ASSIGNMENT:
Counting only lines of the listing below that hold the word "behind", give the total and nothing else.

+ + + + +

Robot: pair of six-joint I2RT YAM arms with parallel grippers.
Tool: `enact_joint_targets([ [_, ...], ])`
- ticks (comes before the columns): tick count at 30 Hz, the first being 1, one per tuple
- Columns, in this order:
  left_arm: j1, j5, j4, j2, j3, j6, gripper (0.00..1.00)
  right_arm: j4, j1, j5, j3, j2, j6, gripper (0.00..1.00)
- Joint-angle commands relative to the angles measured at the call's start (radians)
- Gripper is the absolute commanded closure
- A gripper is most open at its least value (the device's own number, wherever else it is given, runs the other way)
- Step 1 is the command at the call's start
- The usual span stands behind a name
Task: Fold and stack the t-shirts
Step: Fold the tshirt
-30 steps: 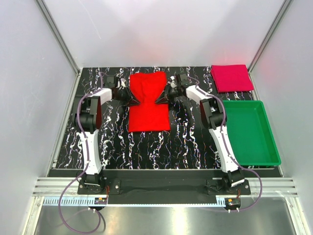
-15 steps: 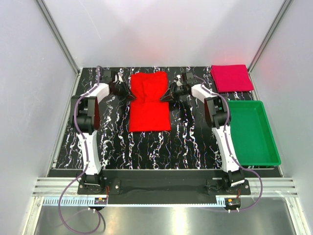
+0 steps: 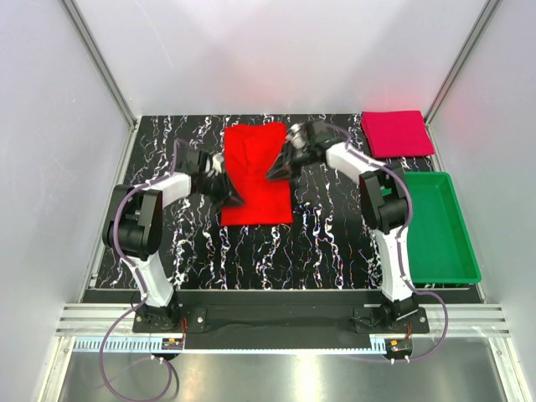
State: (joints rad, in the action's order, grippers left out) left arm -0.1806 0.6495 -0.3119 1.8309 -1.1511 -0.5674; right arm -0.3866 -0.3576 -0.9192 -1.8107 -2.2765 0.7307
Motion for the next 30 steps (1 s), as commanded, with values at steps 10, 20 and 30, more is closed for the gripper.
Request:
enact_joint_targets([
  [10, 0.07, -0.005, 0.099, -0.061, 0.272, 0.067, 0.72, 0.153, -0.109, -0.035, 0.396, 0.038, -0.07, 0.73],
  [20, 0.11, 0.008, 0.085, -0.133, 0.366, 0.11, 0.73, 0.187, 0.051, -0.032, 0.658, 0.155, -0.132, 0.73],
  [30, 0.115, 0.099, 0.079, -0.172, 0.162, 0.037, 0.67, 0.17, 0.06, -0.049, 0.524, 0.23, -0.047, 0.72],
])
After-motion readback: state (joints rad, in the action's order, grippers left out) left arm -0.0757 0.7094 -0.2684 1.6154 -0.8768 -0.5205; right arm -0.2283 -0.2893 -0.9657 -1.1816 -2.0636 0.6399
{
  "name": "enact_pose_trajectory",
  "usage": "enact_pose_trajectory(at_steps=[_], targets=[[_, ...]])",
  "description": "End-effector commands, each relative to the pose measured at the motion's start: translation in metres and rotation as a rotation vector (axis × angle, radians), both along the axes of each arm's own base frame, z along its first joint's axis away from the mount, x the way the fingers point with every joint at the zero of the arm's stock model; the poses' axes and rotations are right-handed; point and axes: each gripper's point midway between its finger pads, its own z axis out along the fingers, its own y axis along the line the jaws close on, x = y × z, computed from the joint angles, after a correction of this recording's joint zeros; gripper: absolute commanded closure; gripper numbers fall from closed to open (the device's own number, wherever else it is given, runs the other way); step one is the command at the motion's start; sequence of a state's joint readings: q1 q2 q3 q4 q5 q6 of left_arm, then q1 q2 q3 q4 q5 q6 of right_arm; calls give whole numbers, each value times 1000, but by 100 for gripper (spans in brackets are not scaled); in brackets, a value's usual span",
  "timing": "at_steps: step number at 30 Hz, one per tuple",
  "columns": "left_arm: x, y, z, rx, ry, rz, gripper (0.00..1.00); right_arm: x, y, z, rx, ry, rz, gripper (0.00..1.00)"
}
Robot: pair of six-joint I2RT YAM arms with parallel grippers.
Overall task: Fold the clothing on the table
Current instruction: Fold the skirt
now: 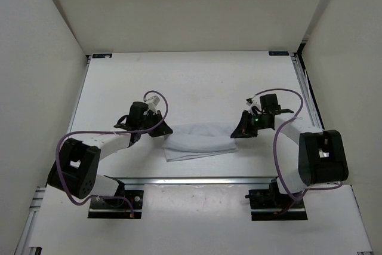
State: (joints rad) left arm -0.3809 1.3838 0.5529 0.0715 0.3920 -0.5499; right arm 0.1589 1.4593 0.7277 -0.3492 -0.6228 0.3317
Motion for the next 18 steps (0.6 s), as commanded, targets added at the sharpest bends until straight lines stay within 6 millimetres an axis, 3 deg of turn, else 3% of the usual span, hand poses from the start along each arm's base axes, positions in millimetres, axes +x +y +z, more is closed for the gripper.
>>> enact_pose_trajectory(at_steps=[1,4,9,12,13,15,16,17,18], targets=[[17,-4,26,-45,-60,0,100,29,3,18,0,-86,2,100],[35,-1,54,-112,-85,28,100,49,1,33,-6,-133,-6,100],[83,-4,128,-206,-210,40,100,101,0,86,-14,-278,-26,100],[114,-4,144,-230,-235,59,100,136,-1,103,-11,-316,-26,100],[121,-3,145,-238,-236,66,100,143,-1,92,-14,-290,-22,100],[141,-4,147,-241,-244,74,100,171,-2,107,-10,-332,-25,100],[149,-3,153,-246,-258,82,100,178,2,98,-12,-315,-18,99],[153,-3,139,-236,-231,81,100,194,-1,100,-2,-322,-27,100],[159,-4,138,-239,-231,86,100,204,2,108,2,-349,-16,100]])
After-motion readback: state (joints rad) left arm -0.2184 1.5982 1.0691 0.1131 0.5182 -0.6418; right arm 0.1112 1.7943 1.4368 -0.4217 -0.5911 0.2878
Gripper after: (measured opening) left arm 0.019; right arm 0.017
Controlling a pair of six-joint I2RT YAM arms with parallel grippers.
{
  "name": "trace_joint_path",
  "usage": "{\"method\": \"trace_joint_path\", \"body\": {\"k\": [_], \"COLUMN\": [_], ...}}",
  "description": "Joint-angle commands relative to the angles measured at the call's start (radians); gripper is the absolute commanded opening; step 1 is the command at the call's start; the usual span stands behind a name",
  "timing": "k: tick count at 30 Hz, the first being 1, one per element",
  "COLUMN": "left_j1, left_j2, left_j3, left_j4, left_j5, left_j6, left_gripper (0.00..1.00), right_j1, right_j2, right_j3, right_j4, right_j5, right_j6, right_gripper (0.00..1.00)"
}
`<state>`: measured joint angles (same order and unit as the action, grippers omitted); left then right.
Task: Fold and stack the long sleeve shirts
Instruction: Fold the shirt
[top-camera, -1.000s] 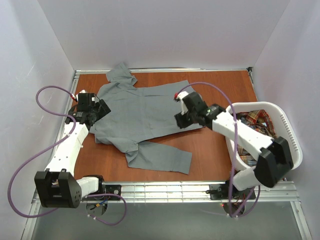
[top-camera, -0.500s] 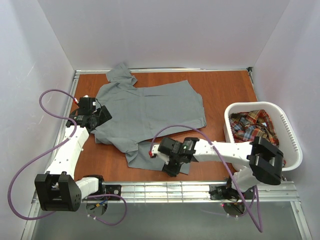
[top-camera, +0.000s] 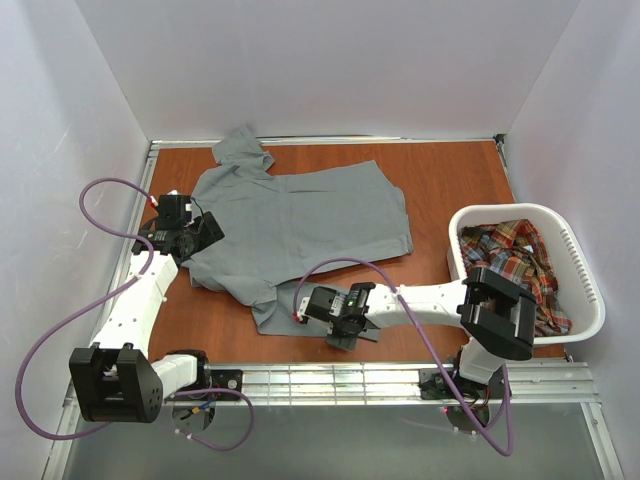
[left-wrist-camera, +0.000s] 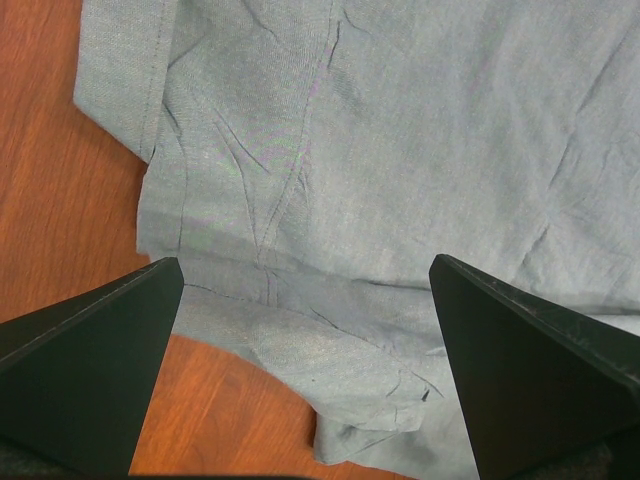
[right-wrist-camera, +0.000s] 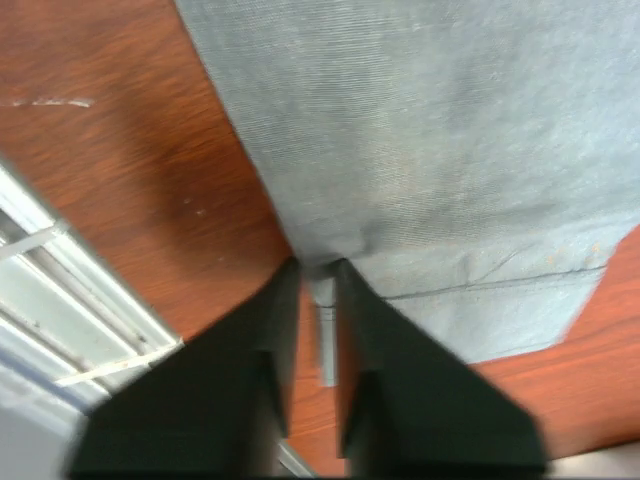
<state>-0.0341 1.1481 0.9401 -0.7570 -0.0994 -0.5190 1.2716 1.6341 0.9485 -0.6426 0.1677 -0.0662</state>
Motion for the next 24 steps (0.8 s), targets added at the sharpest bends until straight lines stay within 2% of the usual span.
{"method": "trace_joint_path", "body": {"k": [1,6,13,19,24], "left_j1": [0.005,0.005,0.005,0.005,0.005], "left_j2": [-0.021,-0.027,-0.045,-0.068,-0.080], "left_j3": [0.000,0.002,0.038,0.055,0.026], "left_j4": [-0.011,-0.005,-0.005,-0.001,0.012], "left_j5": [0.003,0.003,0.006,0.018,0.066], "left_j6": [0.017,0.024,0.025,0.017,0.011], "left_gripper": [0.95,0.95,0.95,0.95,0.95], "right_j1": [-0.005,-0.005,-0.023,-0.165,-0.363], "right_j2": [0.023,-0.025,-0.111,-0.059,0.107], "right_j3": [0.030,0.079,0.271,0.513,0.810], "right_j4": [0.041,0.035,0.017,0.021,0.050], "right_j5": [0.104,0.141,0.285,0.352,0.346], "right_j6": [-0.018,-0.026,-0.064,-0.135,-0.173], "right_gripper": [0.02,0.01,0.01,0.01,0.01]}}
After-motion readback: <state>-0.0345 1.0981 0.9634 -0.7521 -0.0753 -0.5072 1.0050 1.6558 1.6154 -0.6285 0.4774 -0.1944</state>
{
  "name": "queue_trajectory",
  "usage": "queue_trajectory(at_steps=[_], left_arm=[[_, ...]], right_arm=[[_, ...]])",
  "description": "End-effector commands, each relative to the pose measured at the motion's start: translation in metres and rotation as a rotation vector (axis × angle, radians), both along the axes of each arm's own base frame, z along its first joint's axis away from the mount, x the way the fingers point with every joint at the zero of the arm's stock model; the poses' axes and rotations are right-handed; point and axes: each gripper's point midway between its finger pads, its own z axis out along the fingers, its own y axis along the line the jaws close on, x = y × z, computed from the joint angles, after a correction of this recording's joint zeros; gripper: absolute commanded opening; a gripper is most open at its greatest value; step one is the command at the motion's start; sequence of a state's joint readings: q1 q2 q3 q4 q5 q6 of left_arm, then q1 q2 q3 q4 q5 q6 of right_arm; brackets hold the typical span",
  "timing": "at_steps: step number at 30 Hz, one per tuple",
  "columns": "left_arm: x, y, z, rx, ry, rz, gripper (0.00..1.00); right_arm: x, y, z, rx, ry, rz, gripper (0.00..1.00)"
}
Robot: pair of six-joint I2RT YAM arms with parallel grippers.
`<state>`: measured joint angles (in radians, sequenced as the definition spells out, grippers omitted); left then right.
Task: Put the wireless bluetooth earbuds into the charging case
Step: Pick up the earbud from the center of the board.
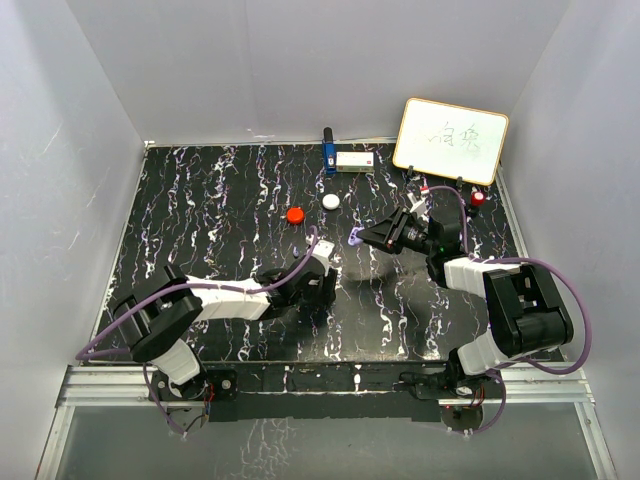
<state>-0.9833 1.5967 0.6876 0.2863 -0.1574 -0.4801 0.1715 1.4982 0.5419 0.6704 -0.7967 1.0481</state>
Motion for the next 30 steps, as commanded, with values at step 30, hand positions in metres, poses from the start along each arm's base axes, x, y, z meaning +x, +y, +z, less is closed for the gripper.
queue_trajectory(at_steps=[30], left_arm=[[0.000, 0.015, 0.010, 0.097, -0.169, -0.051, 0.51]], right_arm=[[-0.001, -0.006, 0.011, 0.001, -0.083, 0.003, 0.00]])
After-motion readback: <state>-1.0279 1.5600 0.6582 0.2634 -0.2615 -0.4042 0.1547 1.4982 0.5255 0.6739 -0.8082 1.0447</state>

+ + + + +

TASK ANSWER:
2